Sharing is caring, but not particularly so, when you must share your favourite bathing spot with bugs that make you sick! Freshwater bodies are susceptible to contamination and can serve as a vehicle for transmission of microbial pathogens. The presence of these pathogens is usually “indicated” by the levels of faecal indicator bacteria (FIB, e.g. E. coli or enterococci) in the water, because the measurement of the pathogens themselves is difficult and costly. In New Zealand and many nations of the world, policy framework documents are in place to support monitoring programmes that warn the public when FIB levels at swimming spots exceed certain thresholds. These thresholds have been previously demonstrated to be indicative of heightened probabilities of the presence of potentially infective pathogens.
Perhaps the million dollar question any swimmer wants to ask is: “Is it safe to swim at my favourite river?” The answer to this question is tricky, because it depends on time scale and could be interpreted to mean any of the following:
- Is it safe to swim TODAY?
- Is it safe to swim NOW?
- Is it generally safe to swim (MOST OF THE TIME) at my favourite river?
To help the public answer these crucial questions, regional authorities place particular emphasis on swimming season monitoring of FIBs. Historically this monitoring was done only or twice once a month during summer. More recently, the recommended frequency of monitoring was revised to weekly, to capture a ‘recent snapshot in time’. Last year, a TV3 news item promoted the LAWA website as a place ‘you can check safe swimming spots’ throughout New Zealand. Whilst the weekly monitoring during summer months is certainly an improvement over the status quo, the claim that ‘even if LAWA’s data is a week or two out of date,… Kiwis should still consider the last update useful information’ does concern me, as there is the potential to underestimate risk. It is important to note that microbial populations fluctuate over much shorter timescales than a week in response to varying meteorological conditions and other factors (Figure 1).
Even if the sampling frequency is increased, delays between sampling and reporting can hamper dissemination of timely information that is critical to preventing water-borne illnesses. The MfE mandates that Councils have communication strategies as part of their monitoring programmes to ensure the public is informed of a health risk at a beach or river as soon as possible when E..coli levels exceed single sample bathing water criteria. But then, how soon is soon?
Swimming advisories form part of such communication strategies. In reality, however, swimming advisories only indicate that ‘it may have been safe/unsafe to swim in the past.’
By the time we have put up the warning signs about a river or beach with FIB above the guidelines (based on a sample collected 2 days prior), it has almost always dropped below guidelines [Trevor James, Tasman District Council, pers. comm. 2016].
The way forward
What then is the way forward? Monitoring E coli continuously would be prohibitively expensive as well as being impractical. Emerging technologies such as environmental biosensors show significant potential for continuous E coli monitoring but the development and field validation required before such technology can be reliably deployed could take some time.

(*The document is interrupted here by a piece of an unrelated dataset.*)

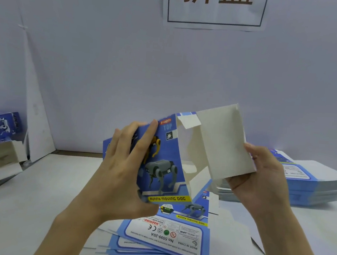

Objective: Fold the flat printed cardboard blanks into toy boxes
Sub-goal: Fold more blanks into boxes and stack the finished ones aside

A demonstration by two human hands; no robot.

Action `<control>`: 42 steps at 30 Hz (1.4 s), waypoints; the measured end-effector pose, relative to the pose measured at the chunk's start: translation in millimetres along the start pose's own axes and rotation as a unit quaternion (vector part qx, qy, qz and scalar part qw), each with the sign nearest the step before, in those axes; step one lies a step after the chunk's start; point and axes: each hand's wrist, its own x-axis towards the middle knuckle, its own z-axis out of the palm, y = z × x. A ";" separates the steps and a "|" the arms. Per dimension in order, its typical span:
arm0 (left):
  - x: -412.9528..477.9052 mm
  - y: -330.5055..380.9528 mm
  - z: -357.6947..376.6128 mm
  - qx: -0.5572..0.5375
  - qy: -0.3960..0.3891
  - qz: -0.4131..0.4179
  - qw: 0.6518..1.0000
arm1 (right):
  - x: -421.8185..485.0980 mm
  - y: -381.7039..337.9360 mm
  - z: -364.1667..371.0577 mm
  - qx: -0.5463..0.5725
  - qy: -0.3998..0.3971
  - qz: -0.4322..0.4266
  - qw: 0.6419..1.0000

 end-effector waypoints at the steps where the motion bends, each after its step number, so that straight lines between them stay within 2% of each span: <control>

A more readily available strategy (until reliable continuous monitoring is in place), is to combine existing monitoring programmes with predictive models. This approach has been used for more than a decade in the USA but is new in New Zealand. The reasons for this may be due in part to the misconception that you need to accurately predict individual E. coli values rather than whether the E coli values will exceed a threshold (Figure 2). Predictive model performance is better assessed by a combination of specificity (the proportion of true non-exceedances of bathing water standards), sensitivity (the proportion of true exceedances of bathing water standards) and accuracy (the proportion of true exceedances and non-exceedances correctly predicted by the model).
An advantage of predictive models based on specificity. sensitivity, and accuracy is that they can provide ‘nowcasts’ and forecasts of FIB concentrations, based on current/ future land use and meteorological scenarios. Another advantage is that they use easily measured environmental variables such as rainfall, wind speed, temperature, turbidity, and water clarity, as predictors. The models estimate densities of FIB but, more importantly, also estimate the probability that the single sample bathing water criteria will be exceeded. Such models have been applied to a number of recreational bathing sites in New Zealand (e.g., Lake Rotorua). Another major advantage of the FIB predictive models is that they can be both calibrated and validated using existing (but independent) historical data. They are site specific because both the hydro-meteorological conditions and sources of E. coli differ between sites. However, they are quick to develop, can be progressively tested and upgraded with each season’s data, and can be readily incorporated within a real-time system that potential swimmers can check before they decide to take the plunge!
Going back to the question every potential swimmer seeks an answer for. Is it safe to swim at my favourite river? By including predictive models to complement monitoring efforts, we can satisfactorily answer that question to meet the requirements of Councils, heath officials and the general public.